Picked this up via /continue-pr:

• Merged current master (the branch was ~309 commits behind). The merge collapsed the unrelated Iceberg::alter arm_tidy init-vars commit, which is now already on master — the PR diff is back to build-config only (contrib/delta-kernel-rs-cmake/CMakeLists.txt).
• Addressed the remaining Bugbot thread about the Rustls/ring wiring. Verified against the vendored Cargo.lock that reqwest is built with both native-tls and rustls (the latter forced by object_store), so ring is not removed.
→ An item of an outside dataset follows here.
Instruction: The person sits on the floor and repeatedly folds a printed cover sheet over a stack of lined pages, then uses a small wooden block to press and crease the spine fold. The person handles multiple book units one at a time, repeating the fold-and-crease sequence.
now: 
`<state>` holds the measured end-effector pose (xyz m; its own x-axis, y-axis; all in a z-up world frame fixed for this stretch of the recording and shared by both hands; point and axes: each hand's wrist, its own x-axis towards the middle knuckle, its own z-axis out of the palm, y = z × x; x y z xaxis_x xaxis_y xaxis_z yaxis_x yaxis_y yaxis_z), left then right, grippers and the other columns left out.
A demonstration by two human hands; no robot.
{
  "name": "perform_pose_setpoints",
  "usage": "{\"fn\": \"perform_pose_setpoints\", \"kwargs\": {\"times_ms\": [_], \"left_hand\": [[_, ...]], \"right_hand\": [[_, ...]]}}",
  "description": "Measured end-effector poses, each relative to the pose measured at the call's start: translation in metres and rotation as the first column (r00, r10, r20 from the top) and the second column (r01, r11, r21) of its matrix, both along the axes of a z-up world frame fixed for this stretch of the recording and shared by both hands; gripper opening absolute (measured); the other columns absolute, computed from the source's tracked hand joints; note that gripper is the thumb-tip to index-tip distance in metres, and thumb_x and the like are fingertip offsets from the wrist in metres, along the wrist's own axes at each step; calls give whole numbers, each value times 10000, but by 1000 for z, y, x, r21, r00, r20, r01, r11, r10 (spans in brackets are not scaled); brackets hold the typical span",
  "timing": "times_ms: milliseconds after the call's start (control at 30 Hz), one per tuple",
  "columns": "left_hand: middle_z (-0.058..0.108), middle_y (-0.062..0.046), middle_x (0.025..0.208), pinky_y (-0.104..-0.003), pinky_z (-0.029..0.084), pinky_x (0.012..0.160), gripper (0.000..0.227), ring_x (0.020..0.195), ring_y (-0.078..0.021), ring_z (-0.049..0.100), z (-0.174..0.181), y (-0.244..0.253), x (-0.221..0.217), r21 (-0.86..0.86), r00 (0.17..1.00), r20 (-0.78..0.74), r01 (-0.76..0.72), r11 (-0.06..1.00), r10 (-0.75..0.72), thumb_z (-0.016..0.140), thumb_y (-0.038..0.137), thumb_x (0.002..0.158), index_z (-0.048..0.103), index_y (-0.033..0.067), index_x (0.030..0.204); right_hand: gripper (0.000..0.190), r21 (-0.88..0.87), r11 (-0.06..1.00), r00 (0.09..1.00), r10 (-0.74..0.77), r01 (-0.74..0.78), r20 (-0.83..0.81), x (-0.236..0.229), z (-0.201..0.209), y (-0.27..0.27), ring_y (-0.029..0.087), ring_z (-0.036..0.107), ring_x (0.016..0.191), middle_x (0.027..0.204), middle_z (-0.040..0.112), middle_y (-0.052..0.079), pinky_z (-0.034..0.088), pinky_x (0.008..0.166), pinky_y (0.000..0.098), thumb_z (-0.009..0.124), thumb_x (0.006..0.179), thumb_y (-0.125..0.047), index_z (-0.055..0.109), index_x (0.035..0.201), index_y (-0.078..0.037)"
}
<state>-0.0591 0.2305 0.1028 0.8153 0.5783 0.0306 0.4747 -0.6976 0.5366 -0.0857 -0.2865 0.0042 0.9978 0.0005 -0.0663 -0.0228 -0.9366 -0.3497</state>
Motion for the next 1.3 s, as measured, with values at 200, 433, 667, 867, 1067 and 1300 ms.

Rewrote the MSan-exclusion comment to describe this accurately as a partial native-tls enablement, and updated the changelog entry in the description to match.

CI was fully green on the previous head; a fresh run will start on the new commit.

[clickhouse-gh]

LLVM Coverage Report

Metric	Baseline	Current	Δ
Lines	0.00%	84.50%	+84.50%
Functions	0.00%	92.30%	+92.30%
Branches	0.00%	77.20%	+77.20%

Full report

[alexey-milovidov]

This is almost noop, but still makes sense.